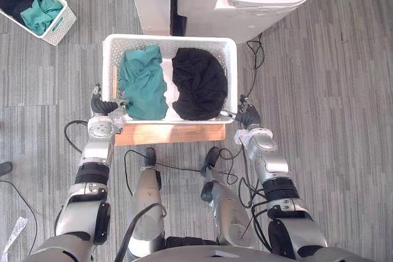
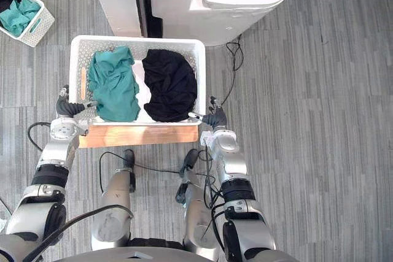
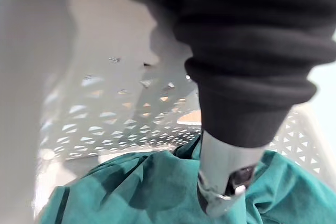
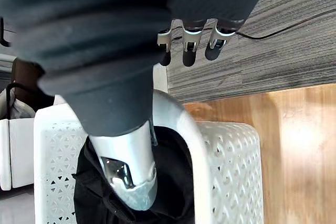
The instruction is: Pick up the laundry basket with both hands and put the clothes into the washing machine.
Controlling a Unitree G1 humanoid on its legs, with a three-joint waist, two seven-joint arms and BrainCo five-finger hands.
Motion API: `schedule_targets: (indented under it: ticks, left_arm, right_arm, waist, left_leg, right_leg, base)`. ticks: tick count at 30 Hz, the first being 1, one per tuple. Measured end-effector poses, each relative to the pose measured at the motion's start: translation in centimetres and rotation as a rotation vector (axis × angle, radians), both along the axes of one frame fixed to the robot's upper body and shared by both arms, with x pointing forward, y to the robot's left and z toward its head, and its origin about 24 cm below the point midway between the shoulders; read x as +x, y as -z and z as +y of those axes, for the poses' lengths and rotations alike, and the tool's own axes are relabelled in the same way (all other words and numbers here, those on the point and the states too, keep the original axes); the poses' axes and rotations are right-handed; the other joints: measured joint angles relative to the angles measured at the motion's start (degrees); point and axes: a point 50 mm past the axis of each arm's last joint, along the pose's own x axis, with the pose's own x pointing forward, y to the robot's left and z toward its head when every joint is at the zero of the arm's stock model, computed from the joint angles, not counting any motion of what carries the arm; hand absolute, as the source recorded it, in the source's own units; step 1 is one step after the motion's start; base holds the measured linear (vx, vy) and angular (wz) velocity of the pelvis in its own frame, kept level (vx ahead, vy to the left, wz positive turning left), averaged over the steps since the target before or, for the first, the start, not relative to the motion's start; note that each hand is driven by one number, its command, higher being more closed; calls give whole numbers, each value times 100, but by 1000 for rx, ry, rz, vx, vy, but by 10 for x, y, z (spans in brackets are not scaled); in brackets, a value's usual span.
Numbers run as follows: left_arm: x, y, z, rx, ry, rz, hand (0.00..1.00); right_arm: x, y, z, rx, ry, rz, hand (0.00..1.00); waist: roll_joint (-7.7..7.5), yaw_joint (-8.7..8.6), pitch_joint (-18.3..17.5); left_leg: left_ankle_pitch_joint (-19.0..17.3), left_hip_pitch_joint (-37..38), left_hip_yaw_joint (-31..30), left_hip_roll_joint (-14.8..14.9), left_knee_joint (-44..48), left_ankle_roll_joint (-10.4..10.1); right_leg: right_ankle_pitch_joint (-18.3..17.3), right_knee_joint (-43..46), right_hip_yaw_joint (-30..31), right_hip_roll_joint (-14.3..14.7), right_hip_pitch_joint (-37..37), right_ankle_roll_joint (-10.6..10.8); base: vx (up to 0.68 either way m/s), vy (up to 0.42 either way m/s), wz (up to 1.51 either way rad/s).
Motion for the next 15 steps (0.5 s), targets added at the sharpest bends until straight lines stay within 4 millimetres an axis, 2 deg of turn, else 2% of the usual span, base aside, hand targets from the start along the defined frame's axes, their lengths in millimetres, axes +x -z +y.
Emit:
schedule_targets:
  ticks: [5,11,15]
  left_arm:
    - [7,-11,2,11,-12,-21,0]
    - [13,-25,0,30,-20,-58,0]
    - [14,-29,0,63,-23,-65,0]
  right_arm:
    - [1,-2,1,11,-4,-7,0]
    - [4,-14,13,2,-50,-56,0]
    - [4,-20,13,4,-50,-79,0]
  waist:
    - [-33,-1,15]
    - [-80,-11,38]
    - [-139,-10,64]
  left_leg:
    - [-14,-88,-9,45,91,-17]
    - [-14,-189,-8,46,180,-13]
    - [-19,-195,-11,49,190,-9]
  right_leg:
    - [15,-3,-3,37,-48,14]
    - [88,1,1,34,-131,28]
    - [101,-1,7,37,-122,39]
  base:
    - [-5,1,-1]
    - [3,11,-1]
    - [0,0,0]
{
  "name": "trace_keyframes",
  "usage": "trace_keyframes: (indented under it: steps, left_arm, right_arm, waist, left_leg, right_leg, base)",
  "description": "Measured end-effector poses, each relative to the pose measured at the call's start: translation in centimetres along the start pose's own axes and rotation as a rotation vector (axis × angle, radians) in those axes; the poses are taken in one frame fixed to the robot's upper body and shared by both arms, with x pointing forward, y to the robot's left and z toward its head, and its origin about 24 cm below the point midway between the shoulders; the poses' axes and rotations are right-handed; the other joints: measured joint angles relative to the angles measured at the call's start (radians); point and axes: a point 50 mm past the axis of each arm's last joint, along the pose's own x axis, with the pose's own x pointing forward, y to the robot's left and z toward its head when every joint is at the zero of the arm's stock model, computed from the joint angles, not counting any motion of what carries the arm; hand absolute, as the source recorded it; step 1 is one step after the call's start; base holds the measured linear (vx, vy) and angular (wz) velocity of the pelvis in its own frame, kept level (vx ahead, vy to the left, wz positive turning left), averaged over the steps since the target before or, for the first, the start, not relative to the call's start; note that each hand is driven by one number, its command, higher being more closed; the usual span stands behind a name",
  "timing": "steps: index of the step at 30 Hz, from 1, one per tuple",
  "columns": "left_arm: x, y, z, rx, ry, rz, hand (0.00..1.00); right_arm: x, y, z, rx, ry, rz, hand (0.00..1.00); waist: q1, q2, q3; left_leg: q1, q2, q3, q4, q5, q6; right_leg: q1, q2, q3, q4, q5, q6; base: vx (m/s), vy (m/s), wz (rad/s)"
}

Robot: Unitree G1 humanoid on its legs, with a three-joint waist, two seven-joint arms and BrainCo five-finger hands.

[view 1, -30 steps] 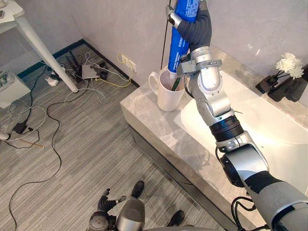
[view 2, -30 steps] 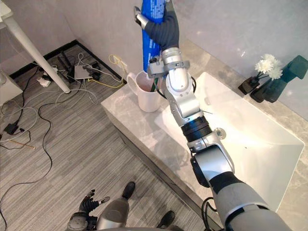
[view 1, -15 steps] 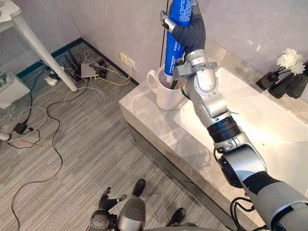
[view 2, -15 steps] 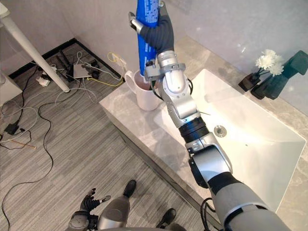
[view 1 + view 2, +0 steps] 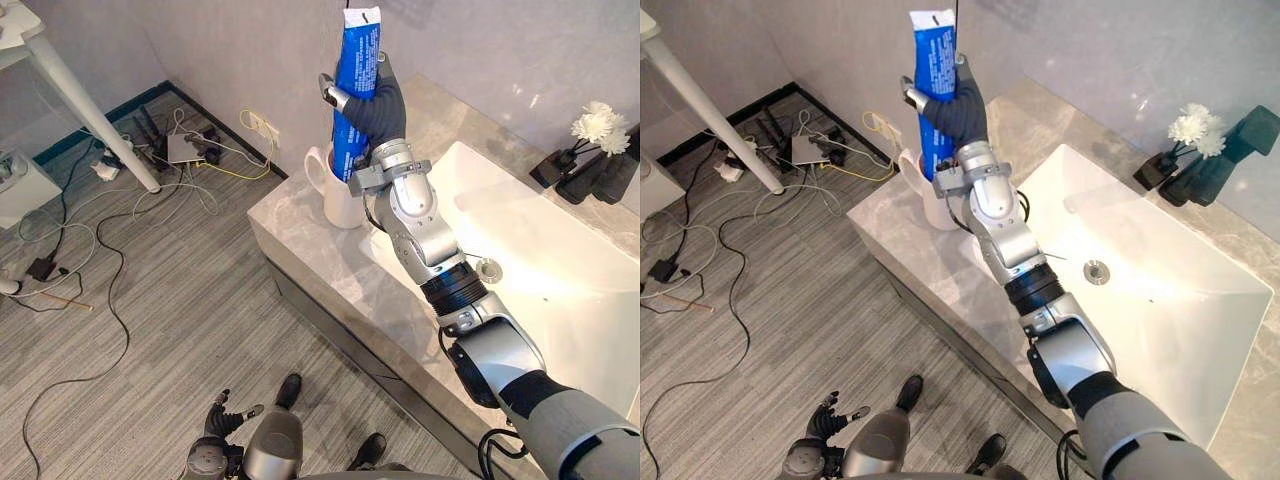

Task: Organize washtable

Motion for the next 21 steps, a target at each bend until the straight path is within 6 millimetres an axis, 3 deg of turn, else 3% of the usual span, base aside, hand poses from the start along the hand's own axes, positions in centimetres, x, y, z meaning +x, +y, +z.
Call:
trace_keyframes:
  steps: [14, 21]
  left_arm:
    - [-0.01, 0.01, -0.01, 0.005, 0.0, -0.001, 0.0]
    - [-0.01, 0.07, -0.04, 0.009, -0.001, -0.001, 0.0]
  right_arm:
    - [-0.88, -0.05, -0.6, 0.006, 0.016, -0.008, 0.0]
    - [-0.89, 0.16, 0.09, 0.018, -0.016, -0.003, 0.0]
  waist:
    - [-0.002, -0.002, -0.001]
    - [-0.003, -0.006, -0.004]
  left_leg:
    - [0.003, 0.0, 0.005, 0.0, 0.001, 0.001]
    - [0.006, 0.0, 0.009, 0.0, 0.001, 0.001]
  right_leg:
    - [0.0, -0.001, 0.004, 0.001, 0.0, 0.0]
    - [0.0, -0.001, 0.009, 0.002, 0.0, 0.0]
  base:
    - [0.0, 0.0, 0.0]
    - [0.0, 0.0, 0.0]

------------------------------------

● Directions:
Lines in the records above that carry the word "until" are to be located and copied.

● Your response:
Motion for the next 15 steps (0.5 s), targets added at the sharpest bends until straight lines stay within 4 millimetres an axis, 2 deg of turn, else 2% of the usual span, base aside, hand targets from the start along the defined frame's axes, their lengths in millimetres, axes +x -z +y.
Motion for the next 21 steps, a target at each bend until the straight path is within 6 millimetres an axis, 3 deg of turn, else 3% of the usual span, base aside, hand poses from the start along the hand's own axes, positions in centimetres, x, y, z meaning +x, +y, +z.

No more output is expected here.